Price Volume Analysis in R
Parag Verma
18th Dec, 2022
Introduction
In almost all the business scenarios, we are often asked about the extent to which we can alter the input such as price, marketing, sales rep visit etc to control the output(Sales, Prescription,etc).
For instance, consider the price reduction as a tactic. We all know that reducing the price increase the product purchase volume. But can be say that the price can be decreased indefinitely to get the same increase in volume ?…Answer would be a NO . In this blog we will try to establish a relationship between Price and Volume and how Price acts as a lever on Volume.This will help us answer the ‘What if’ question.
To get a hang of things, we can look at the Demand curve which depicts the relationship between price of a certain commodity and quantity that is demanded at that price.

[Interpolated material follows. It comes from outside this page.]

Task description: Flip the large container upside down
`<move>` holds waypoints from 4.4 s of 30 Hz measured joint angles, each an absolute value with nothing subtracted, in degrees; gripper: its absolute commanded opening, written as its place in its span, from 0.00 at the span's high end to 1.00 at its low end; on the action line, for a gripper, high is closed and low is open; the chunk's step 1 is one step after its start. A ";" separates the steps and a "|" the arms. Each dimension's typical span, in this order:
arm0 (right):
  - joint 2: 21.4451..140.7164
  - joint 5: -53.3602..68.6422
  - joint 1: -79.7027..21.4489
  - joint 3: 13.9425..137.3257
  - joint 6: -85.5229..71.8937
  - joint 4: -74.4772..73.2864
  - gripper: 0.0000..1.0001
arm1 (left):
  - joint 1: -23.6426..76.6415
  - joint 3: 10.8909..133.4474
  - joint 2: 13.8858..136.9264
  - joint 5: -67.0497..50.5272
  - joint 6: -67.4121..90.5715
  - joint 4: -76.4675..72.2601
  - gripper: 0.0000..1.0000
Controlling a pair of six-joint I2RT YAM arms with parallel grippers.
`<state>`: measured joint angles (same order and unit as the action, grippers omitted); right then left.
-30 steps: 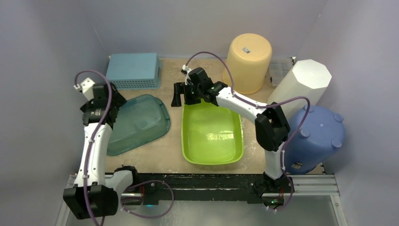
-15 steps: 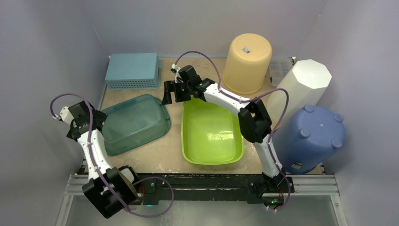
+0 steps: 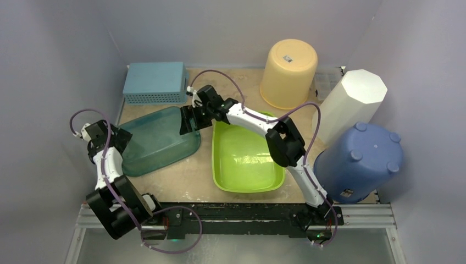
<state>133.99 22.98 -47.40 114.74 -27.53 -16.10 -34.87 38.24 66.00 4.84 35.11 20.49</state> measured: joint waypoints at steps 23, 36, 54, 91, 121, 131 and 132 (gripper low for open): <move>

Demand curve are often used with the supply curve to find the equilibrium price. This is the seller’s price at which the buyer is willing to purchase the goods.So both parties are willing and agree on the price point and hence the equilibrium.
The above curve holds for price quantity relationship for an individual consumer(individual demand curve) or for all consumers in a particular market(market demand curve).
One important thing to consider here is that the relationship between price and quantity is seldom linear and doesnt follow straight line as shown in the figure.We will use certain models that can factor in this non-linearity in the relationship.
In this blog, we will create a framework to do the following:
- Establish a relationship between Price and Volume using regression model
- Introduce non-linear relationship to get the yield curves
- Estimate Volume for different values of Price
For our analysis, we will be using the cheese data set from bayesm library.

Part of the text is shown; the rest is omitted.